In order to confirm that metabolic improvement was due to ADHLSC engraftment, RTqPCR and immuno-fluorescence staining were performed on transplanted rat liver.
Engraftment of infused ADHLSC and hepatocytes was revealed by RTqPCR positive signal for human albumin and GAPDH (Figure 4D). ADHLSC injected rat livers revealed a positive signal for human albumin and human GAPDH after 37.68 ± 0.11 and 34.98 ± 0.38 cycles respectively whereas hepatocytes infused rat livers exhibit a positive signal after 36.77 ± 0.42 and 35.62 ± 0.17 cycles for human albumin and human GAPDH respectively.
In the four rats where UCB decrease after treatment, engraftment of infused ADHLSC was revealed by positive staining for human albumin (Figure 4A) using a specific antibody which does not cross-react with rat albumin as illustrated in PBS injected rat liver parenchyma (negative control). Since ADHLSC constitutively express albumin, human albumin positivity is not sufficient to infer about the differentiation status achieved by ADHLSC in vivo. Thus in addition to recognizing cells from human origin within the rat parenchyma, we also wanted to confirm that these cells expressed UGT1A1 in vivo and that improvement of hyperbilirubinemia observed in four rats could be correlated with implantation of functional cells. To do, we processed serial sections by immunofluorescence for human albumin detection as described above and for human UGT1A1 detection (Figure 4A). Such serial sections allowed us to demonstrate localisation of human albumin and UGT1A1 expression in the four rats where UCB decrease after treatment. As shown in Figure 4A, 27 wk post-transplantation, human cells not only appeared integrated into rat liver parenchyma but also exhibited a typical hepatocyte morphology which is consistent with their expression of UGT1A1, a marker of mature hepatocytes. Interestingly all human albumin- and UGT1A1-positive cells were for a majority found implanted in periportal zones.
We were also interested to evaluate the engraftment level of cells in a model of metabolic liver that was not subjected to any chemical or surgical insult as regeneration stimulus since this is closest to the clinical setting for CN patients. A rough estimation was done by counting albumin-positive cells over two randomly chosen areas per section and per liver (see the schematic in Figure 4B). Total cells in these areas were counted based on nuclear DAPI staining. Areas corresponding to 104 total cells were counted visually on a scanned image of each section. Such quantification was used to provide a gross evaluation of engraftment levels 27 wk post-transplantation.

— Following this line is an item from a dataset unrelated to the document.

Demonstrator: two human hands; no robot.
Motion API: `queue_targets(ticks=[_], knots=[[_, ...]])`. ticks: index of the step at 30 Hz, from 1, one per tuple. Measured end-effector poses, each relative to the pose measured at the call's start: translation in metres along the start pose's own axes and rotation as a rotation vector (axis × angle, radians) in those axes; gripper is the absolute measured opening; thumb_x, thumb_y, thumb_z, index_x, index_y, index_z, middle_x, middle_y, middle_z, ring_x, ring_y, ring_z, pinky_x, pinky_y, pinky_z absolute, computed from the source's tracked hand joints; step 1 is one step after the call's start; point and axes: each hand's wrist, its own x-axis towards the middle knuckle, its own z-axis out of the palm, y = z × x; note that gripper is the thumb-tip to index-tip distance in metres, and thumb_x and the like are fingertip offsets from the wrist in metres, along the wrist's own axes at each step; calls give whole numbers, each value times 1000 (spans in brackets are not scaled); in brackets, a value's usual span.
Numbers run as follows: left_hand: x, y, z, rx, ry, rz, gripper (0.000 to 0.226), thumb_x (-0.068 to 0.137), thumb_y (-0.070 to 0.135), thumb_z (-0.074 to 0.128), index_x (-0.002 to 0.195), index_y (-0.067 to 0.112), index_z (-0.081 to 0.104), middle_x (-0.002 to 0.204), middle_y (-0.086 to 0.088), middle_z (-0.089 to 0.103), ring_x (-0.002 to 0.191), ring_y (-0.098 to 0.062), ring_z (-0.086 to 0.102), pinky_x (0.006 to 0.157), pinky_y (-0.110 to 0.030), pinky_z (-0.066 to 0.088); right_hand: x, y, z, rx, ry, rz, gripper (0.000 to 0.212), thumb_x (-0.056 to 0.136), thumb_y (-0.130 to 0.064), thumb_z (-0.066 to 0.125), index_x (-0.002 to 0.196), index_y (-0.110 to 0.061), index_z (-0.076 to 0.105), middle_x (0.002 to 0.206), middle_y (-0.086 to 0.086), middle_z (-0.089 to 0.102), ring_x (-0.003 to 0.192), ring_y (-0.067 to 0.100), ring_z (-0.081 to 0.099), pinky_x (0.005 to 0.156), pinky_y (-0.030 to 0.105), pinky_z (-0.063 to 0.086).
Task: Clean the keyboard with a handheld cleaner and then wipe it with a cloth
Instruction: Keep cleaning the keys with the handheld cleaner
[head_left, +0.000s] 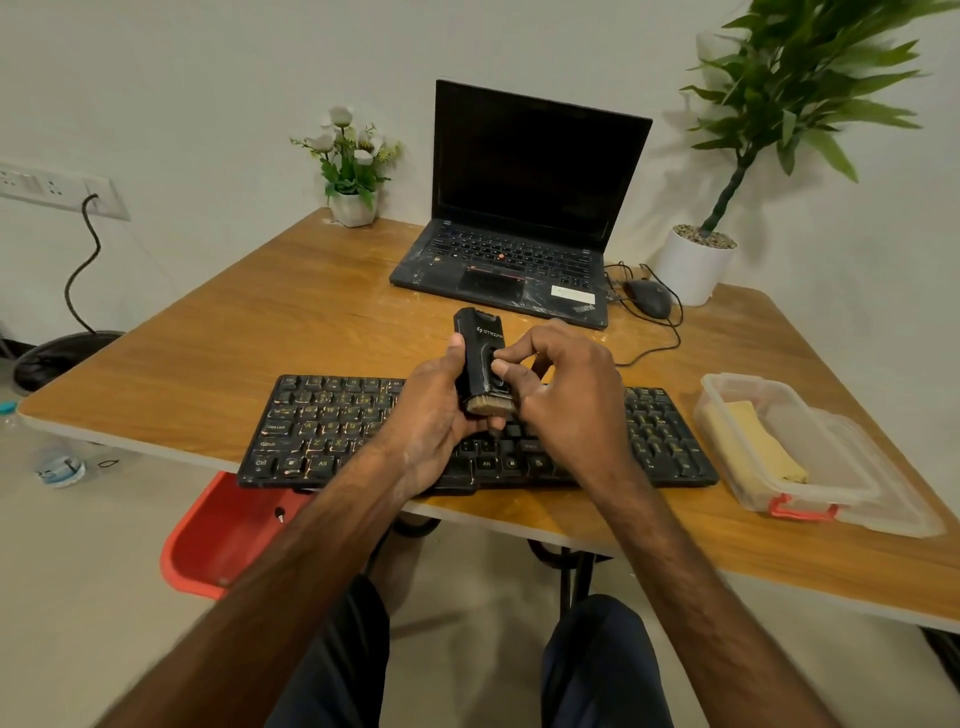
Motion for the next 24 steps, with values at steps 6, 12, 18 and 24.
queue_targets(ticks=[6, 12, 18, 24], knots=[[-1, 0, 10, -19, -40, -7, 49, 108, 43, 31, 111, 8, 66, 88, -5, 72, 70, -13, 64, 64, -29, 52, -1, -5, -2, -196, 84, -51, 6, 86, -19, 72, 87, -20, 66, 90, -10, 59, 76, 6, 53, 55, 16, 33], [-5, -1, 9, -118, 2, -29, 46, 108, 40, 31, 113, 8, 64, 88, -8, 73, 66, -14, 64, 51, -24, 51, -5, -1, -5, 34, 22, -6, 6, 89, -15, 70, 95, -14, 72, 93, -5, 63, 83, 9, 57, 73, 28, 52], [-3, -4, 10, -197, 30, -46, 47, 108, 40, 32, 118, 6, 64, 92, -10, 69, 75, -18, 63, 63, -31, 50, -15, -7, -5, -205, -71, -174, 29, 81, -7, 71, 109, -12, 69, 108, 2, 57, 97, 18, 54, 71, 33, 55], [1, -5, 11, -168, 29, -39, 46, 109, 39, 31, 116, 8, 64, 93, -9, 70, 78, -17, 64, 69, -32, 51, -13, -10, -7, -252, -171, -124, 35, 83, -11, 69, 117, -17, 62, 119, -3, 50, 106, 16, 51, 69, 38, 57]])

We found repopulation varies from 0% to 2.11% and from 0.58% to 1.31% for ADHLSC and hepatocytes respectively (Figure 4C); mean of repopulation ratio rates 1.3% ± 0.3% and 1.0% ± 0.2% for ADHLSC and hepatocytes respectively (Figure 4D).
In the current study, we demonstrate that ADHLSCs from large scale cultures are able to engraft into the host liver parenchyma and to partially restore one important hepatic function (bilirubin conjugation) into the Crigler-Najjar animal model, the Gunn rat.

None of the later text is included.